トルコリラは大幅安になった。前日のトルコ中銀による大幅利下げをきっかけとしたリラ売りの流れがこの日も続いた。対ドルでは一時9.6625リラ、対円で11.79円といずれも史上最安値を更新した。格付け会社フィッチ・レーティングスは大幅利下げについて『時期尚早』とし、『不確実性を高める政策上のミスステップ』と批判した。『中銀のリラ防衛余地もほとんどないだろう』との見解を示した。
★NY原油先物市場は反発:根強く残る需給ひっ迫への懸念
NY原油先物市場は81.76ドル-84.22ドルのレンジ相場となった。昨日の引けにかけて買い戻し優勢となった流れが継続した。根強く残る需給ひっ迫への懸念が依然として支えとなり、83ドル台で堅調なまま引けた。週引けの水準としても約7年ぶりの高値を更新した。アジア市場で81.76ドルまで売られたが、まもなく反転し、ロンドン市場で83ドル台を回復した。ニューヨーク市場の中盤にかけて82.54ドルまで売られたが、需給ひっ迫の思惑は後退せず、通常取引終了後の時間外取引で2014年10月以来の高値となる84.22ドルまで上昇した。米国の石油掘削装置稼働数(リグ)は前週末比2基減少の443基になった。
★NY金先物市場は反発:米長期金利の低下を意識した買い戻し
NY金先物市場は1783.40-1815.50ドルのレンジ相場となった。サプライチェーンの混乱が懸念されるなか9月米製造業PMI速報値が予想を下回ったことで、安全資産とされる金に資金が向かい一時1815ドル台まで大きく上値を伸ばした。もっともその後、パウエル米連邦準備理事会(FRB)議長がテーパリングの開始に言及すると金先物は一転売り優勢になった。為替が対ユーロでドル高に振れたこともドル建て金の圧迫要因となり、1800ドル割れまで上昇幅を縮めた。ニューヨーク市場の中盤にかけて1815.50ドルまで買われたが、米長期金利の動向を意識して1783.40ドルまで急反落する場面があった。ただ、米長期金利の低下を意識して1800.40ドルまで戻しており、通常取引終了後の時間外取引では主に1795ドル近辺で推移した。

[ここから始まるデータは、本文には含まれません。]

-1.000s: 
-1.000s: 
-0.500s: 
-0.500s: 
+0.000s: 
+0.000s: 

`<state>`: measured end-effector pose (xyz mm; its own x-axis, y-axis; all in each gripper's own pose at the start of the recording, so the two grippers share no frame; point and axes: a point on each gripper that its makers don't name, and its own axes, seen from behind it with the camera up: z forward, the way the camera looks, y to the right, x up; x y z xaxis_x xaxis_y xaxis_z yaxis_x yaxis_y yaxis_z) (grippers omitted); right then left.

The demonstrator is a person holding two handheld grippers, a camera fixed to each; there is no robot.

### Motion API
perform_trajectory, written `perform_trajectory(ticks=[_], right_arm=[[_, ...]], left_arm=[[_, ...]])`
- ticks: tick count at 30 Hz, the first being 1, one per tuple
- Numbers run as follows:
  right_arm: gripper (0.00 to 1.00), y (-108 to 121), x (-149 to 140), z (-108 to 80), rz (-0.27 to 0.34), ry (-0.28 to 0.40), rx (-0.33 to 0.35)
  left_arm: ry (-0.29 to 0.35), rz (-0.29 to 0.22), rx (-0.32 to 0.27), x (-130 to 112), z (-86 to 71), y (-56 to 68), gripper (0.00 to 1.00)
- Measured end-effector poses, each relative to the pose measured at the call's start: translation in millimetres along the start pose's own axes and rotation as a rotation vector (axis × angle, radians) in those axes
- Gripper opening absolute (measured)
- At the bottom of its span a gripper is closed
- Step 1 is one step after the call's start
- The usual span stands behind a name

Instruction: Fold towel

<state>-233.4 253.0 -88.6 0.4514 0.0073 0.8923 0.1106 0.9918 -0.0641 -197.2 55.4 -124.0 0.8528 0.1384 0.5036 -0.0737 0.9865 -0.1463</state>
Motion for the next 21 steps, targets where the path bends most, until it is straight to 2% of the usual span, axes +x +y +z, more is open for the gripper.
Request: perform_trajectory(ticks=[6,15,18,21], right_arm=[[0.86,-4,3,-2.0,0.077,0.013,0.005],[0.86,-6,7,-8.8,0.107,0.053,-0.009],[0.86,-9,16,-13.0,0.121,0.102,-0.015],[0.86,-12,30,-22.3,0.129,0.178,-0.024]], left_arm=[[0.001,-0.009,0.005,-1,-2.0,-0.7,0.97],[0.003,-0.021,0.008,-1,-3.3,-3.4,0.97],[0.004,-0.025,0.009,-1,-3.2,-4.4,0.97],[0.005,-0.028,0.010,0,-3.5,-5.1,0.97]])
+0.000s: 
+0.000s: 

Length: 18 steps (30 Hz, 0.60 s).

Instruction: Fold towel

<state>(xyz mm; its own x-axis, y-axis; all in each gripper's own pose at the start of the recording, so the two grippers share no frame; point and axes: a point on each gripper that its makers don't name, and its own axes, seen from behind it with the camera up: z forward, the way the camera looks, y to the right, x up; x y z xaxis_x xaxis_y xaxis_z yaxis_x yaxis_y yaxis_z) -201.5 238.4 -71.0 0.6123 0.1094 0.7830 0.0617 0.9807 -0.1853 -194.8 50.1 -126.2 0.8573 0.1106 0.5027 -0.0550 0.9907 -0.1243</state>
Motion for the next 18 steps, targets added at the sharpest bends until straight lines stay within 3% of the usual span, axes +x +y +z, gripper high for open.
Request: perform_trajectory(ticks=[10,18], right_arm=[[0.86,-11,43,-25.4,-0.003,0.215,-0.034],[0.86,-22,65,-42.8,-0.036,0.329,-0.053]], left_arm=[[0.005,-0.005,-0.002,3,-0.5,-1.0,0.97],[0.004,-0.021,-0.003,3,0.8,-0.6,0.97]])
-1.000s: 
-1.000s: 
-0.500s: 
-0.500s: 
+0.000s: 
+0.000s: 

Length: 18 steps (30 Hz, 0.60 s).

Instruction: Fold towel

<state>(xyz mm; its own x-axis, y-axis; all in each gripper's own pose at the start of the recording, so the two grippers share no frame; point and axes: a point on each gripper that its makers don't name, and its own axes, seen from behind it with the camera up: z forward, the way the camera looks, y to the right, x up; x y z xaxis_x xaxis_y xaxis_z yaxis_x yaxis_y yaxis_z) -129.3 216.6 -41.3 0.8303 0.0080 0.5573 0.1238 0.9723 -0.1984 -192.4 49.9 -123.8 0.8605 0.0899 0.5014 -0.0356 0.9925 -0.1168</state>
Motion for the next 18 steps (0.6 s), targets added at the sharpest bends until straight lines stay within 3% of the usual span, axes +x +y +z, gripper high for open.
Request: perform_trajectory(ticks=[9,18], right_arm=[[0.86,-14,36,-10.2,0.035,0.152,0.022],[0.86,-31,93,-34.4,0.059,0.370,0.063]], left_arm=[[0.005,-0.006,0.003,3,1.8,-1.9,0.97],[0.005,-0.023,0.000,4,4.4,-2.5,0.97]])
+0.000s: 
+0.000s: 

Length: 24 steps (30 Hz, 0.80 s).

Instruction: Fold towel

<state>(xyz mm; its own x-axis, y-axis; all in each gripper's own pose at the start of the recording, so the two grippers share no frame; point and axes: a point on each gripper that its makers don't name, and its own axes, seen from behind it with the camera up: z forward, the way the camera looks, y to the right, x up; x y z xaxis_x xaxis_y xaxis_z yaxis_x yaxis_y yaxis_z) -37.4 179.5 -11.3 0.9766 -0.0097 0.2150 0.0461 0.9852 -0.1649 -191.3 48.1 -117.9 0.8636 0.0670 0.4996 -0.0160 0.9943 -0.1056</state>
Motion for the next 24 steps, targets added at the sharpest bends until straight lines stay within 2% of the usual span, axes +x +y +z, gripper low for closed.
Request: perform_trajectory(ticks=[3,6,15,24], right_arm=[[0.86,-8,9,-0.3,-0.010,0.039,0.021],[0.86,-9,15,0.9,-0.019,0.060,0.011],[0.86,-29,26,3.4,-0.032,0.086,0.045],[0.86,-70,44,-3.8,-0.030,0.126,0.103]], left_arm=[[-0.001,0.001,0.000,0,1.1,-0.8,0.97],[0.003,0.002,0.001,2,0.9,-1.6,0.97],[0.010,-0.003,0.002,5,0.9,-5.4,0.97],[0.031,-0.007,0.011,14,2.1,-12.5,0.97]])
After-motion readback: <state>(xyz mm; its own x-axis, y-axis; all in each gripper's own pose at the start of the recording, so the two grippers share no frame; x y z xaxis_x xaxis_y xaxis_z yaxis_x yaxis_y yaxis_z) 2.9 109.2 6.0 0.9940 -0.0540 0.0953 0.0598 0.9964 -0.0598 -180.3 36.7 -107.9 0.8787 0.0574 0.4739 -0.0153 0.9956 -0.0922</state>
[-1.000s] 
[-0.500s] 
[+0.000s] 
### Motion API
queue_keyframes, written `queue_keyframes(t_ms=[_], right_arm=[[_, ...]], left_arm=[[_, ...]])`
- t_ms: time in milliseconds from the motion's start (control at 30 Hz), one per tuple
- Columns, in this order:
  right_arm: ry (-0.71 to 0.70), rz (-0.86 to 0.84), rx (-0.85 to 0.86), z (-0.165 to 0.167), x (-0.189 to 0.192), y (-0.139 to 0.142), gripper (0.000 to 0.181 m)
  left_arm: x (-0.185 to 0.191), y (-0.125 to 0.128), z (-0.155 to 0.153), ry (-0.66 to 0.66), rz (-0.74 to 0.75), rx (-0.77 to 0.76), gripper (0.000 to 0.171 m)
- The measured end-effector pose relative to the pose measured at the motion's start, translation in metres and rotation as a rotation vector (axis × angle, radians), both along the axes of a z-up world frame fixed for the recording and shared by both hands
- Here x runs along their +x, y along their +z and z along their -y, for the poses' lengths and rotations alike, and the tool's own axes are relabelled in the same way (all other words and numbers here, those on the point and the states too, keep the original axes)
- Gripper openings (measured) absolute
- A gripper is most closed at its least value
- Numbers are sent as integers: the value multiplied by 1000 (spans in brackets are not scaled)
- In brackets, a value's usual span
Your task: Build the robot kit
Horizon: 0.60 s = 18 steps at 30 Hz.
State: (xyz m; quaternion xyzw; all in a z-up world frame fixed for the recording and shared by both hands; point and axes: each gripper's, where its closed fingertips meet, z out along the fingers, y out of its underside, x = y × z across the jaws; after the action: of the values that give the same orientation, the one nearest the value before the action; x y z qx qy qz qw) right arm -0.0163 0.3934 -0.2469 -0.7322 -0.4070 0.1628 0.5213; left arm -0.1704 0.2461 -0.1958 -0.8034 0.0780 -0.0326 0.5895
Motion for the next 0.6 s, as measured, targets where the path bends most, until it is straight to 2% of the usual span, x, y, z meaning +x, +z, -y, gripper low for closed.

★米国債券市場はまちまち:長期ゾーンに持ち高調整目的の買い優勢
米国債券市場で中期ゾーンは横ばいだった。米2年物国債利回りは前営業日比と同じ0.45%で終了した。また、長期ゾーンは6日ぶりに反発(利回りは低下)した。米10年物国債利回りは前営業日比0.07%低い(価格は上昇)1.63%で終了した。足もとで相場下落が続いたあとだけに持ち高調整目的の買いが入った。パウエル米連邦準備理事会(FRB)議長がオンライン会合でインフレリスクを指摘すると、金融政策の正常化が早まるとの懸念から債券売りが強まる場面もあったが、反応は一時的だった。